▸ TASK TO COMPLETE
State how many lines in the listing contain the string "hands", and add nothing to that number.

━━ INFORMATION ━━

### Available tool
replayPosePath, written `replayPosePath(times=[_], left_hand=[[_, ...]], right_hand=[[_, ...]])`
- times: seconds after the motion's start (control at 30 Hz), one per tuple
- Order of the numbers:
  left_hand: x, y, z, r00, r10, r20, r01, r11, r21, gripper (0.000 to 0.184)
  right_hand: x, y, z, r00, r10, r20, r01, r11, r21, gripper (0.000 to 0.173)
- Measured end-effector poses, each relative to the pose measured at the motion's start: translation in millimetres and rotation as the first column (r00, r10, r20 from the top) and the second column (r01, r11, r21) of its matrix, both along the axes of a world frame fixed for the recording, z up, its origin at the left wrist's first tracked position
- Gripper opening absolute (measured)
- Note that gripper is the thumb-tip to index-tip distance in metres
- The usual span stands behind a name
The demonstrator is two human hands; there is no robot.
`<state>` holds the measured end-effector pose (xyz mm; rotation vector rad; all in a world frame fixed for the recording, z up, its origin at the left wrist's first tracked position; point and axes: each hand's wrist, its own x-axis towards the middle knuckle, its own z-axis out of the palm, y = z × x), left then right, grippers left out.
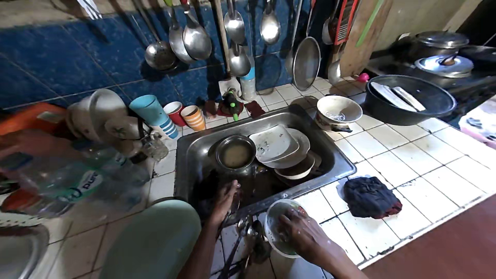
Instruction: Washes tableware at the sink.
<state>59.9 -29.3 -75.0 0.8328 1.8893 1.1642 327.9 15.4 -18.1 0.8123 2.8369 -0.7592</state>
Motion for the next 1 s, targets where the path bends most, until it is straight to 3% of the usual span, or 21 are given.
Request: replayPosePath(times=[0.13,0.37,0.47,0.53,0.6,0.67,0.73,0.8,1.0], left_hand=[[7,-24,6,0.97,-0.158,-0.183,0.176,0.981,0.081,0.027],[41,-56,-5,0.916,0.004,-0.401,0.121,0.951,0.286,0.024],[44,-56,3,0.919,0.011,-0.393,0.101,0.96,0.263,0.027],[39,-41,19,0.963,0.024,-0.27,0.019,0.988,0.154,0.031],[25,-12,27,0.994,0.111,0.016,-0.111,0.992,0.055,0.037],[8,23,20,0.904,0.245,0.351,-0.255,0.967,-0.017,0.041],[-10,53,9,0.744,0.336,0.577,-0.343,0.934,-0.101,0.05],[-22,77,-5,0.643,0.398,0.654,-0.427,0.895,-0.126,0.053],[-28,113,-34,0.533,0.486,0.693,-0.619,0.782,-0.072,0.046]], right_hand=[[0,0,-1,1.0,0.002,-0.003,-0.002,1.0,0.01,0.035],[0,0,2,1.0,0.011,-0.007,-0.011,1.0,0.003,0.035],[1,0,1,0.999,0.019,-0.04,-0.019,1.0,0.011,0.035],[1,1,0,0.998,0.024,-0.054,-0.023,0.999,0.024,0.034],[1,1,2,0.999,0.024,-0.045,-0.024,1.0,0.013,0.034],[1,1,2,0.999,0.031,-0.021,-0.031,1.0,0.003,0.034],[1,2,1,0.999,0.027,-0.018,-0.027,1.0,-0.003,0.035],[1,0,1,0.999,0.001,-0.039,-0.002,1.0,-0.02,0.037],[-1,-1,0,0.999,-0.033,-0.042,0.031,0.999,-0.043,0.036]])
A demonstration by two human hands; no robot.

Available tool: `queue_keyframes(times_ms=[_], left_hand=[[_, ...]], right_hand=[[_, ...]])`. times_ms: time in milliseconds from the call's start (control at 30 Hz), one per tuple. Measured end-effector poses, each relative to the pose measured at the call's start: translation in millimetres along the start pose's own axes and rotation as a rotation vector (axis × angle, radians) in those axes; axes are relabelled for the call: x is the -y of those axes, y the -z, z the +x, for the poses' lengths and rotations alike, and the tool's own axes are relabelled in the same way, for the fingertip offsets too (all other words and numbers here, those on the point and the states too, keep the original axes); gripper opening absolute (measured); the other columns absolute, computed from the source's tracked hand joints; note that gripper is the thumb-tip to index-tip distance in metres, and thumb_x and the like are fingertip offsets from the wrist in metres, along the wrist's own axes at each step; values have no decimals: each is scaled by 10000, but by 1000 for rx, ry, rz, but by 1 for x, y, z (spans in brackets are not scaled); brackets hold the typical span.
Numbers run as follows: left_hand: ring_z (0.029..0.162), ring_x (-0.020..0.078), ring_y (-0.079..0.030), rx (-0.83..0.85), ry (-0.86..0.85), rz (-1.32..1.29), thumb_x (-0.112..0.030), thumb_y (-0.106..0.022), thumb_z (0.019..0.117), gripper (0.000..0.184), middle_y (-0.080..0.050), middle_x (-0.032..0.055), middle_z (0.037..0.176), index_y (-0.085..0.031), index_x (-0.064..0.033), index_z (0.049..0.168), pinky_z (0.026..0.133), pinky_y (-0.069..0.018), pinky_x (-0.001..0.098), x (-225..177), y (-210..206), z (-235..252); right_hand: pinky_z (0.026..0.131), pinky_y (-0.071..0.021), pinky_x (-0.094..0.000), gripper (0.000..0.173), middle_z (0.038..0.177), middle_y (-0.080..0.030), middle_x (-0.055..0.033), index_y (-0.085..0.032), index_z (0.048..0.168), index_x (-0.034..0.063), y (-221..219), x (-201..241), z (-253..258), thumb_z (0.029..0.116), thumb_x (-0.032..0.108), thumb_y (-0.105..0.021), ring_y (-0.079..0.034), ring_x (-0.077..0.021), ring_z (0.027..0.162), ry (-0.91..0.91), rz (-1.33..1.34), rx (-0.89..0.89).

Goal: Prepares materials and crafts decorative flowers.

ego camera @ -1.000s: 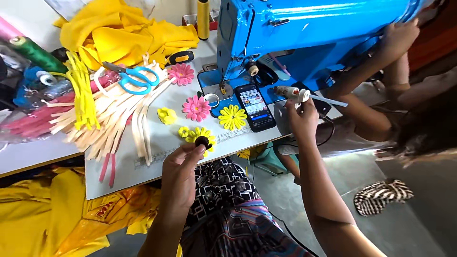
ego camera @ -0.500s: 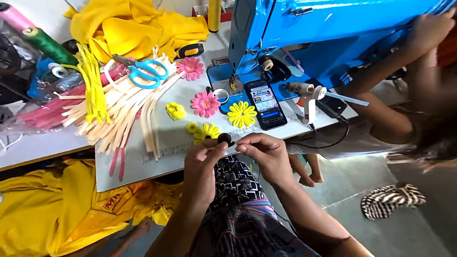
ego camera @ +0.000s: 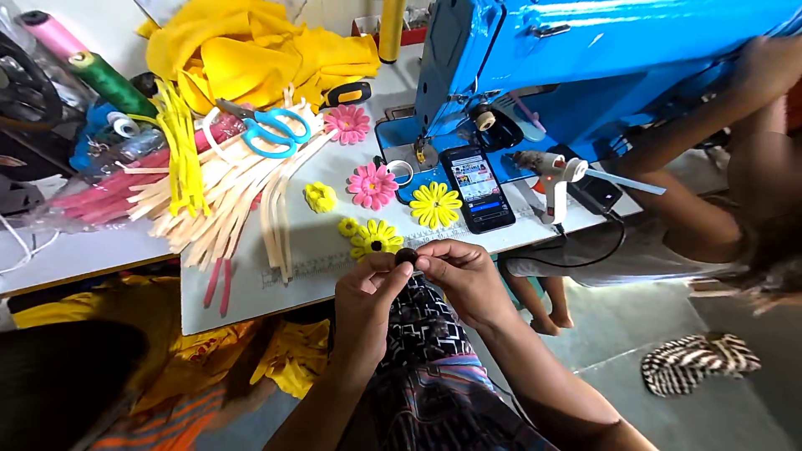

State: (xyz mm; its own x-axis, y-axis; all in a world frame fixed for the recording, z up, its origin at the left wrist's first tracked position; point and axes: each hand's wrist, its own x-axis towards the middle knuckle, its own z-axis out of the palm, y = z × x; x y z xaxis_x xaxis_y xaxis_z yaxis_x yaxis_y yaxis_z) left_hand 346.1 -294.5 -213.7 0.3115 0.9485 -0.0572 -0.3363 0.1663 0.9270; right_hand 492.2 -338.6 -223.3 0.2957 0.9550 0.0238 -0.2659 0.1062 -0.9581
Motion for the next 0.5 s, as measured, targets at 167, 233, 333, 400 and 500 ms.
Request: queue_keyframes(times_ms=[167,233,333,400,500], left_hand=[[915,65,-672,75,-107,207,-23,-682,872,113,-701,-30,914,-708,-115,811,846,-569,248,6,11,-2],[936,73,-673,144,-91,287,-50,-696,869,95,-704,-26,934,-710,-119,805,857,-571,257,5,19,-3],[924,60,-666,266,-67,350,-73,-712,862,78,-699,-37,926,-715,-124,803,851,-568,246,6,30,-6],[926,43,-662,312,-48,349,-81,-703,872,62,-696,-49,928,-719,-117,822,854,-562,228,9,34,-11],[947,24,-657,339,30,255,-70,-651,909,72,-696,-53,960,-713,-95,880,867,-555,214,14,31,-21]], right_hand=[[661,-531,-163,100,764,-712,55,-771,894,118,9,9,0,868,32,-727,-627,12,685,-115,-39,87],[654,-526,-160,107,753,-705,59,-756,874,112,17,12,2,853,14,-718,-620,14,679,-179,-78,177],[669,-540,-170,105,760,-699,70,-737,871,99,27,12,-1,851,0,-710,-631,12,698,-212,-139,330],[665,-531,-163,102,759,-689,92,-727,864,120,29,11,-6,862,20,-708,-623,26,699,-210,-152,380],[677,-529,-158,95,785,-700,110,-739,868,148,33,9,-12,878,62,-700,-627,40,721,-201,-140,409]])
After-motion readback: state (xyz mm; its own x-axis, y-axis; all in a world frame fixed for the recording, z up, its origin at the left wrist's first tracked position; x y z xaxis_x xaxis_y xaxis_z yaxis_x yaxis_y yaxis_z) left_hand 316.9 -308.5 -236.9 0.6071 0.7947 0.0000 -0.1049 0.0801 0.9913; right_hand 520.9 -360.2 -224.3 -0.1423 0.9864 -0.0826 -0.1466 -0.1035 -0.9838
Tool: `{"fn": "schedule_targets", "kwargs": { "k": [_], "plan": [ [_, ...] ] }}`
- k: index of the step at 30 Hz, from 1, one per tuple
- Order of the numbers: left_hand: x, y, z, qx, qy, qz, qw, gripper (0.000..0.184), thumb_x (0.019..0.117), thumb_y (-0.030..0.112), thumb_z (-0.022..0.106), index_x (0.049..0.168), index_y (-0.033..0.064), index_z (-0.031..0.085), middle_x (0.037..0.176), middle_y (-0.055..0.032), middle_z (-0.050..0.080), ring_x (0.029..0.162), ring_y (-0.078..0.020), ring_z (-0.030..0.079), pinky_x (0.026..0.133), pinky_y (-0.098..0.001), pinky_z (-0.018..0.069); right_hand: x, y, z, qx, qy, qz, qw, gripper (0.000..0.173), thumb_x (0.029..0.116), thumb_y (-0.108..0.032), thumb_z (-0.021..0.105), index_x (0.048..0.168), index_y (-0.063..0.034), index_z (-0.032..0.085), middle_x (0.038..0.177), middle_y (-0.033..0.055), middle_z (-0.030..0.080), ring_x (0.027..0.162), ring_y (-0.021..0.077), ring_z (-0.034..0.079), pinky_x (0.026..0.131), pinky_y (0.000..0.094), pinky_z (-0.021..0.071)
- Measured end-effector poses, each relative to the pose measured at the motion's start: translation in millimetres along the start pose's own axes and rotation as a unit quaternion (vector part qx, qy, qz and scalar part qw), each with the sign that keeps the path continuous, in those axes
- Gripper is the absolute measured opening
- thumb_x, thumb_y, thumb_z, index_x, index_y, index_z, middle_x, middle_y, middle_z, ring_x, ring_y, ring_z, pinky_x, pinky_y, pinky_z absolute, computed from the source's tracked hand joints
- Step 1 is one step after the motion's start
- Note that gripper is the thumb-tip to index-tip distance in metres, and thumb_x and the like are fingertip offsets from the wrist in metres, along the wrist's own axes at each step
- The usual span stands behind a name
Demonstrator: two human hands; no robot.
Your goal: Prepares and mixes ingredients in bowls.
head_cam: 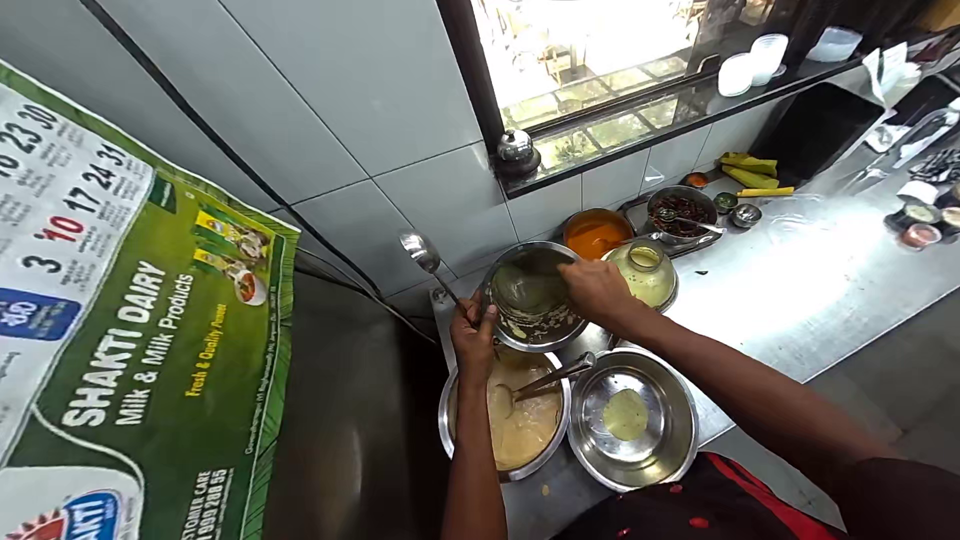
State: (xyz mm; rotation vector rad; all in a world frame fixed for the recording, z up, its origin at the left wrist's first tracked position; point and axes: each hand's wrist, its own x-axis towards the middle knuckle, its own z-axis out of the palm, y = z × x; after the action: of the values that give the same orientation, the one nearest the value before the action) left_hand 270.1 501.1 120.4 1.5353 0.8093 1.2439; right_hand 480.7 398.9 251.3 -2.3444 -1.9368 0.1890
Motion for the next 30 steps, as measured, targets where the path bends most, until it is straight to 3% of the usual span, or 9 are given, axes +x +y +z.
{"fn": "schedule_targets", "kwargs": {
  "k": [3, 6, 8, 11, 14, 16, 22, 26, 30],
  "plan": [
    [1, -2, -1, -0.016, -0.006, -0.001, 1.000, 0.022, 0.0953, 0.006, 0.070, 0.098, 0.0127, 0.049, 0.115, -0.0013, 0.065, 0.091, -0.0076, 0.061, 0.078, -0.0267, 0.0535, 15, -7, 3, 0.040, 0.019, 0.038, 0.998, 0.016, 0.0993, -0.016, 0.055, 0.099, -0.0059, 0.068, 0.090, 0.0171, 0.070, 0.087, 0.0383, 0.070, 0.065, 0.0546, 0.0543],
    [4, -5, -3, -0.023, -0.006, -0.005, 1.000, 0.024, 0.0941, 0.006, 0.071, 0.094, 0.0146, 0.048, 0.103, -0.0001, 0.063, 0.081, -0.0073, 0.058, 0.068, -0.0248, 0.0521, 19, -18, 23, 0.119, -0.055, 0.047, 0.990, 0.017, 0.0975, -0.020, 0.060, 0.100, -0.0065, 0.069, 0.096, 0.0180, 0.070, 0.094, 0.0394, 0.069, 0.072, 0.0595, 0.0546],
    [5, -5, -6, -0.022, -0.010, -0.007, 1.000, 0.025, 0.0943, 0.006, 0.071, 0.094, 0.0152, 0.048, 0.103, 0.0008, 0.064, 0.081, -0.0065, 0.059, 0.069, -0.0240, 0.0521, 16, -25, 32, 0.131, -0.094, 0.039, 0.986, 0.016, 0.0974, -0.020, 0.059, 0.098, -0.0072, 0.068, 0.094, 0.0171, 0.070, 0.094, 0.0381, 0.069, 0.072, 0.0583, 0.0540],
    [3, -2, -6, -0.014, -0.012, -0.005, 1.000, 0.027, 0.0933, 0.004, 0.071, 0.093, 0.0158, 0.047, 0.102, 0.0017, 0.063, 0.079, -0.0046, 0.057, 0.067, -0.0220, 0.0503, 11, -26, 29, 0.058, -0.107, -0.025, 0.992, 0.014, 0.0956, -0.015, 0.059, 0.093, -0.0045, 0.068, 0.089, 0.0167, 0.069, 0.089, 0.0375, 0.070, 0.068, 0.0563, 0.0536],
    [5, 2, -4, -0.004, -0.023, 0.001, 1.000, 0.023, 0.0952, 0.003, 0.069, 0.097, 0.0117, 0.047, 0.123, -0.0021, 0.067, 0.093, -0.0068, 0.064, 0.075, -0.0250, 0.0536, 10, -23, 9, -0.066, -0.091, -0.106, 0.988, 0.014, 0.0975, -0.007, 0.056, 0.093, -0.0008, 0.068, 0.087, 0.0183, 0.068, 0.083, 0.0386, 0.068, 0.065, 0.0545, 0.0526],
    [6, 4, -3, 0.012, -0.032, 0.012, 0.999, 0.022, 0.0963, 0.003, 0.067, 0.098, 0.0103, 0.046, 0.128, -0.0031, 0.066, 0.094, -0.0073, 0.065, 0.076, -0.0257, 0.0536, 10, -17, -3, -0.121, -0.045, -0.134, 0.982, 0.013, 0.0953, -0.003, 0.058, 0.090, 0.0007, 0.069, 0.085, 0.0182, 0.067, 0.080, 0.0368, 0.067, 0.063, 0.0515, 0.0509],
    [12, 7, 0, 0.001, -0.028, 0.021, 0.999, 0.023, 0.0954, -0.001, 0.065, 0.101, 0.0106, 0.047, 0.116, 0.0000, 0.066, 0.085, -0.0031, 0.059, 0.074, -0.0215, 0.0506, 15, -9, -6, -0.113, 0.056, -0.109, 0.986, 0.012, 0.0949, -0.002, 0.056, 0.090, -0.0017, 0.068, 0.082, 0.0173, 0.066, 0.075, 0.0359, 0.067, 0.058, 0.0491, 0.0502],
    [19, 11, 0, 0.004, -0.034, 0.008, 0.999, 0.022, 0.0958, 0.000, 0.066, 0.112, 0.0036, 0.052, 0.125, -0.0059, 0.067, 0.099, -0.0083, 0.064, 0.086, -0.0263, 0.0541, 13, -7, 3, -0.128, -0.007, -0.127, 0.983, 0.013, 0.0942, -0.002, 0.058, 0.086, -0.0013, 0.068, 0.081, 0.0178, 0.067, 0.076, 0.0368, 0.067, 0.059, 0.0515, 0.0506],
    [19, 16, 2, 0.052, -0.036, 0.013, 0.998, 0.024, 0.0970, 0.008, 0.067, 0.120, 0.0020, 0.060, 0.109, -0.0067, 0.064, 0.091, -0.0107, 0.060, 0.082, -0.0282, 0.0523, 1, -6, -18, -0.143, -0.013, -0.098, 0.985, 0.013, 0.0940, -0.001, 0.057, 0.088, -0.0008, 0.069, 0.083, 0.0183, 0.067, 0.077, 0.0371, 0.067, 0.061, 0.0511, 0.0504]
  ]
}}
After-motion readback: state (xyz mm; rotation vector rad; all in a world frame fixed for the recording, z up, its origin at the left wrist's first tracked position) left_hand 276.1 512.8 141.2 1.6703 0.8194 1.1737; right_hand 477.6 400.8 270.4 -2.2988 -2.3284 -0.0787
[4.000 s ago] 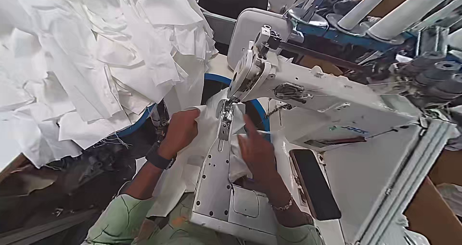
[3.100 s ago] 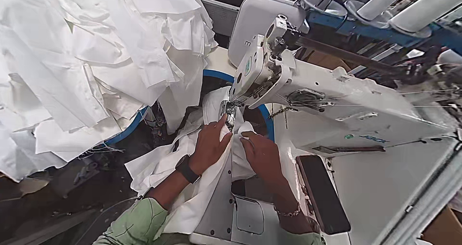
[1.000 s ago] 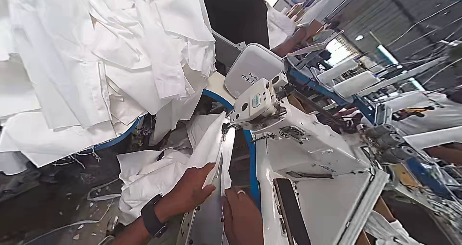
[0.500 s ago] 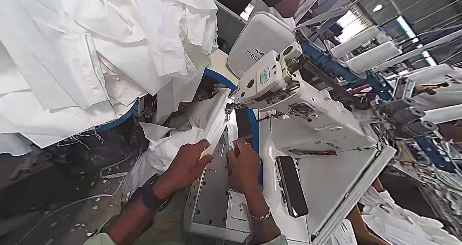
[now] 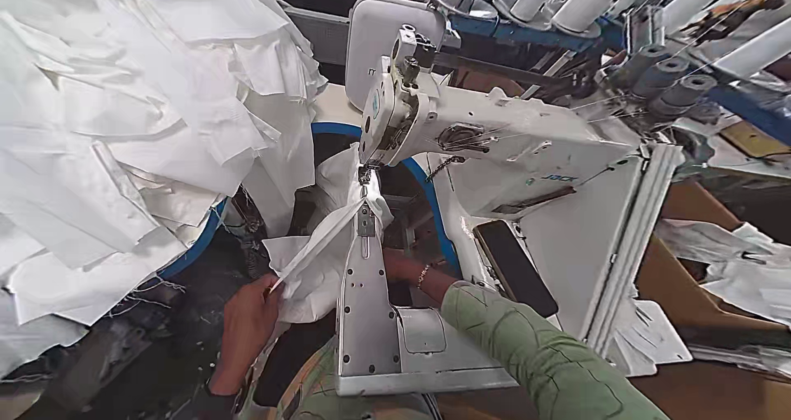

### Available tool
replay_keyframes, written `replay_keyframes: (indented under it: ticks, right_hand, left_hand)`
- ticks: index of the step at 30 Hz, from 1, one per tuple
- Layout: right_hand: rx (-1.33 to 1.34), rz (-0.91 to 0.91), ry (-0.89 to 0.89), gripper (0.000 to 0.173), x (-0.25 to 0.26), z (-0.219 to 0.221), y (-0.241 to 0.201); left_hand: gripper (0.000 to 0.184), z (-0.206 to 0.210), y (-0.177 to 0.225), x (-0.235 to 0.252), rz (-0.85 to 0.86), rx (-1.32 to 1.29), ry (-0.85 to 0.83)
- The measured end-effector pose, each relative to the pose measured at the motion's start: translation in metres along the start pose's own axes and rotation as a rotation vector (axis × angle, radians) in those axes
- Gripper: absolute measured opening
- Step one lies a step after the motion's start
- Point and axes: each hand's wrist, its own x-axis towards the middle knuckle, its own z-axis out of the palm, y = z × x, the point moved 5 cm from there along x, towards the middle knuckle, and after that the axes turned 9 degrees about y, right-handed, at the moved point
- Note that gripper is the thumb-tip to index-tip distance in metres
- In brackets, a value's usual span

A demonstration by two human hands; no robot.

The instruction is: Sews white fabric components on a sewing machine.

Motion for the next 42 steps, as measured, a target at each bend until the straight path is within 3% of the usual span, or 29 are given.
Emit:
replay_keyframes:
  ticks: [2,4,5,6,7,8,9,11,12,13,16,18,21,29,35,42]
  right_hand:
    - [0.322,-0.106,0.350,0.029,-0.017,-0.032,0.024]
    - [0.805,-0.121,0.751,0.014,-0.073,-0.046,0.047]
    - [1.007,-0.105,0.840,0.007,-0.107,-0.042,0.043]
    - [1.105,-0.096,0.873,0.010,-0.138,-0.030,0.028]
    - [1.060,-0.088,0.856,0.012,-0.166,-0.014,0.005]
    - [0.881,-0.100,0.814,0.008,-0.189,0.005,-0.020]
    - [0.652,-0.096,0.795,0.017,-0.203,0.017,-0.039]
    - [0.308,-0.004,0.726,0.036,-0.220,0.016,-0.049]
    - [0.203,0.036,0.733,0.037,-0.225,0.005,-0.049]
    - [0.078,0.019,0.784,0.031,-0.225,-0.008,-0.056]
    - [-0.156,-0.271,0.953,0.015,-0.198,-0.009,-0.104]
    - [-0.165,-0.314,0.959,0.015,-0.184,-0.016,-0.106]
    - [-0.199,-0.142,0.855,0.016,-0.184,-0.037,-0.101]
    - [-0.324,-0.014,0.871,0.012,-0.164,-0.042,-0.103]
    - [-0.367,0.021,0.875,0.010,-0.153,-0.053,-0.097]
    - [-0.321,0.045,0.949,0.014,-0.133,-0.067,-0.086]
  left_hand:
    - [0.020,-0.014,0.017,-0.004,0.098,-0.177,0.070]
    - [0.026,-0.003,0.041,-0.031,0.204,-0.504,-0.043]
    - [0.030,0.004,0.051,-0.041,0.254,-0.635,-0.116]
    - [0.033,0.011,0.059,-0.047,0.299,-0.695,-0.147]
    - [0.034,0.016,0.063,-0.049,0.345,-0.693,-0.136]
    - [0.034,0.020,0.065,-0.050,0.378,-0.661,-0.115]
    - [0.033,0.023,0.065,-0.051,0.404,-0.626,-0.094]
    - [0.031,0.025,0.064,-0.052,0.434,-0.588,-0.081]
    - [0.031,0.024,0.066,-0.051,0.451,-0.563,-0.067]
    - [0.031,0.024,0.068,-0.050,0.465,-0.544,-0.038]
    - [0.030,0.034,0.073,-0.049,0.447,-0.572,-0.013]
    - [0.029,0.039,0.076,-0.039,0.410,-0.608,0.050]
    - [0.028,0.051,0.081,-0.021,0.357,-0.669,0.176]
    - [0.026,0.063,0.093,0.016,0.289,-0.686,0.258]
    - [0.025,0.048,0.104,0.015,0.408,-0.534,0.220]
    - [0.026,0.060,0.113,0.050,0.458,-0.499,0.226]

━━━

▸ ANSWER TO THE EXERCISE
4